ISG induction in TRIF- and MyD88-deficient mice. Mice (n = 4) were intravenously infected with 10⁷ PFU of PV. At 12 hpi, RNA was isolated from the indicated tissues of the infected mice and OAS1a (A) and IRF-7 (B) mRNA levels were determined by quantitative real-time PCR. The experiments were repeated twice, and representative data are shown. SPC, spinal cord.

Fig 8

(A) PV replication in TRIF- and MyD88-deficient mice. Wild-type (n = 4), TRIF^−/− (n = 4), MyD88^−/− (n = 6), TRIF^−/− MyD88^−/− (n = 4), TLR3^−/− (n = 5), and IFNAR1^−/− (n = 4) mice were intravenously infected with 10⁷ PFU of PV. The infected mice were paralyzed or dead at 3 to 5 days postinfection. The indicated tissues were collected, and viral titers were determined using a plaque assay (*, P < 0.01 by t test compared to wild-type mice). (B) PV replication kinetics in TRIF-deficient mice. Nontransgenic mice, wild-type mice, TRIF^−/− mice, and IFNAR1^−/− mice (n = 3) were infected as described above.

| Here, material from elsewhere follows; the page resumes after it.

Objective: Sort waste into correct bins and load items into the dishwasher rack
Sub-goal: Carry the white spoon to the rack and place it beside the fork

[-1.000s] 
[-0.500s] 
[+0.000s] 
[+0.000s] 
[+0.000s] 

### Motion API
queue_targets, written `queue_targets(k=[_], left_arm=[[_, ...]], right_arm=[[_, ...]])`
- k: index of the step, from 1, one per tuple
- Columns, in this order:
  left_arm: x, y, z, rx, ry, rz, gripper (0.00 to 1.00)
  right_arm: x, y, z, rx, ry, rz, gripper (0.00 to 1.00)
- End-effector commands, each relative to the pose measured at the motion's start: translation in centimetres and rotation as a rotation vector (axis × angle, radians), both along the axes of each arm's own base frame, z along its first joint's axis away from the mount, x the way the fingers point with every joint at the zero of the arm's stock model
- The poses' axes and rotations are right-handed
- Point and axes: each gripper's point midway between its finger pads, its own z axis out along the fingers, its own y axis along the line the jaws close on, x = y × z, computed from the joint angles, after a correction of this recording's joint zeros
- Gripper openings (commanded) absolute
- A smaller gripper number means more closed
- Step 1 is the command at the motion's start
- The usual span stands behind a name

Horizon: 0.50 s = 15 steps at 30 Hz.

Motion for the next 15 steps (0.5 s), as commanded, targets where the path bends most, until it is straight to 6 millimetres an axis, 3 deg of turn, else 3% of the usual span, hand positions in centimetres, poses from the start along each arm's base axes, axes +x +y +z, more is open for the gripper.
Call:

Tissues were collected daily, and viral titers were determined. The results for nontransgenic (non-tg) mice, wild-type mice, and IFNAR1^−/− mice are the same as those in Fig. 4B. SPC, spinal cord.

Fig 9

Mortality rates of TRIF-, MyD88-, and TLR3-deficient mice. (A) Wild-type, TRIF^−/−, MyD88^−/−, and TRIF^−/− MyD88^−/− mice (n = 12) were intravenously inoculated with the indicated doses of PV. (B) Littermates of TLR3^+/− and TLR3^−/− mice (n = 12) were used.